━━ Material provided ━━

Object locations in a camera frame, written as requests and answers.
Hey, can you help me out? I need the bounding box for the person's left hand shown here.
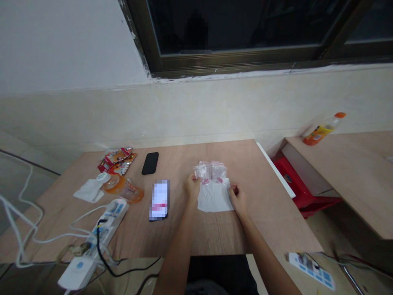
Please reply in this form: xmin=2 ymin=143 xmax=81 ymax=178
xmin=184 ymin=173 xmax=202 ymax=206

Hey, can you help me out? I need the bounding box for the person's right hand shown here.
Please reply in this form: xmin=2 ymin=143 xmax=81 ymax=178
xmin=228 ymin=183 xmax=250 ymax=214

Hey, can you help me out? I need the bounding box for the stack of clear zip bags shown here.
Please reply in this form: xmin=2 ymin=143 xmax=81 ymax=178
xmin=193 ymin=159 xmax=230 ymax=186

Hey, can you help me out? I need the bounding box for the white paper tissue sheet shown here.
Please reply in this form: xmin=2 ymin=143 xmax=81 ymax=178
xmin=197 ymin=177 xmax=236 ymax=213

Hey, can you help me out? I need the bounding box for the smartphone with lit screen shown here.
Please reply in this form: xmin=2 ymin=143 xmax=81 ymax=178
xmin=149 ymin=179 xmax=170 ymax=222

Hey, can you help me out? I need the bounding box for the black smartphone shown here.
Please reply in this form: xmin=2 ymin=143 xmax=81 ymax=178
xmin=141 ymin=152 xmax=160 ymax=175

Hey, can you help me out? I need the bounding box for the red plastic stool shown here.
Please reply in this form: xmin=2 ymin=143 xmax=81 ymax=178
xmin=272 ymin=156 xmax=343 ymax=219

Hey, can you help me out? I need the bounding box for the orange drink bottle white cap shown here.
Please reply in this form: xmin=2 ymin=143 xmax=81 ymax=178
xmin=96 ymin=172 xmax=145 ymax=204

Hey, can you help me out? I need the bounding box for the red snack packet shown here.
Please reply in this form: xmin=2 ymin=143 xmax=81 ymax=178
xmin=106 ymin=147 xmax=138 ymax=175
xmin=97 ymin=153 xmax=117 ymax=173

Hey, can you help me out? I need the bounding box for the person's body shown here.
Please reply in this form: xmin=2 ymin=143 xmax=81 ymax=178
xmin=185 ymin=254 xmax=259 ymax=295

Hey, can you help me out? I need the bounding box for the folded white tissue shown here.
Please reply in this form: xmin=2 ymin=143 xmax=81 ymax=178
xmin=73 ymin=178 xmax=105 ymax=204

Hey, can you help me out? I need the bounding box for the white and blue power strip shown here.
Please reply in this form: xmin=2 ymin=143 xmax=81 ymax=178
xmin=287 ymin=252 xmax=336 ymax=292

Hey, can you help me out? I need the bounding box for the wooden side desk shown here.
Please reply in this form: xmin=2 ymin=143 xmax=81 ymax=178
xmin=280 ymin=130 xmax=393 ymax=241

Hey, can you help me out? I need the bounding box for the metal chair leg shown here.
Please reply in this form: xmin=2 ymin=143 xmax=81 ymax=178
xmin=340 ymin=263 xmax=366 ymax=295

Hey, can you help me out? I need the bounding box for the white charger adapter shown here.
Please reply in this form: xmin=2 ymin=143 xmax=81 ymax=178
xmin=57 ymin=256 xmax=99 ymax=292

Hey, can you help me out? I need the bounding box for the dark framed window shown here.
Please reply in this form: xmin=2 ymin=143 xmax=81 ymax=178
xmin=117 ymin=0 xmax=393 ymax=79

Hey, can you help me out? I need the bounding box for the black cable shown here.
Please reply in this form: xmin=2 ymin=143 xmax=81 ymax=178
xmin=95 ymin=218 xmax=162 ymax=277

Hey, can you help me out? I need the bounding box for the bundle of grey wires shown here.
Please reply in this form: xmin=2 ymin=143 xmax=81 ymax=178
xmin=307 ymin=250 xmax=393 ymax=276

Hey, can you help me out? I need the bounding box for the thin white cable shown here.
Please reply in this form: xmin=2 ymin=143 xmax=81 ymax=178
xmin=0 ymin=150 xmax=43 ymax=243

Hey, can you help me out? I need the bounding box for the thick white cable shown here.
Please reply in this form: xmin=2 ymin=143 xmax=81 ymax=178
xmin=0 ymin=194 xmax=106 ymax=268

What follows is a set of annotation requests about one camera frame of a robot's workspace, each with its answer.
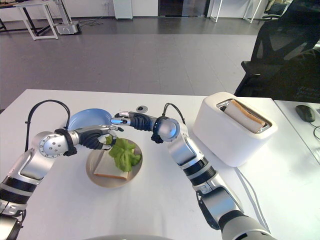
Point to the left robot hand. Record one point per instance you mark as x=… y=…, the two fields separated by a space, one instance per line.
x=90 y=136

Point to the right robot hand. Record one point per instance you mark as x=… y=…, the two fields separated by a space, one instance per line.
x=140 y=121

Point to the green lettuce leaf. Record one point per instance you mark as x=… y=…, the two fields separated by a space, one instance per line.
x=125 y=155

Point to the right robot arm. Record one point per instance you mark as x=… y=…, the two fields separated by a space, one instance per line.
x=190 y=155

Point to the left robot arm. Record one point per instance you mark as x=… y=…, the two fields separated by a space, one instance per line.
x=30 y=165

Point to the blue plate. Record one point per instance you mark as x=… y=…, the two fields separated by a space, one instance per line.
x=87 y=118

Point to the bread slice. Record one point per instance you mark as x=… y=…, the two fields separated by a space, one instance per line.
x=107 y=168
x=240 y=115

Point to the beige plate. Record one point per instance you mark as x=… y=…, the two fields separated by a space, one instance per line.
x=110 y=182

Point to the cream toaster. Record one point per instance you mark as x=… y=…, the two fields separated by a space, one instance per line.
x=225 y=142

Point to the grey wheeled stand base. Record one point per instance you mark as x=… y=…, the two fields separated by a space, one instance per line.
x=67 y=27

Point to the white cabinet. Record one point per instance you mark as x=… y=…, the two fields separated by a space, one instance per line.
x=123 y=8

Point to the black office chair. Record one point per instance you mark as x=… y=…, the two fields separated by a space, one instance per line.
x=282 y=62
x=275 y=10

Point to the black computer mouse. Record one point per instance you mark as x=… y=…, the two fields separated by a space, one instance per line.
x=305 y=113

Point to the white table frame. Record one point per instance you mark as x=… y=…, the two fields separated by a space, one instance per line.
x=35 y=22

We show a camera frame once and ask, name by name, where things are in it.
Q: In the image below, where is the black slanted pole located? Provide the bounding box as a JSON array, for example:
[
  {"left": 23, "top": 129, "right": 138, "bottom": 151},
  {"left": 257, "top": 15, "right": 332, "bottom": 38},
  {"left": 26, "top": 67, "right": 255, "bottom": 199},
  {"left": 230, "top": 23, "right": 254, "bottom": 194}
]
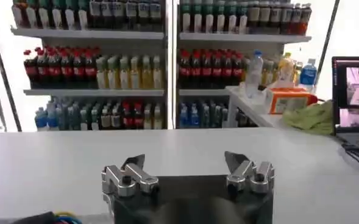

━━━

- Assigned task: Scan the lines above for "person", then copy every one that has it.

- Answer below:
Hey, can you help me out? I need the bounding box for the person's left hand shown here.
Hey, can you help me out? I need the bounding box for the person's right hand shown here.
Hey, can you help me out? I need the bounding box for the person's body shown here.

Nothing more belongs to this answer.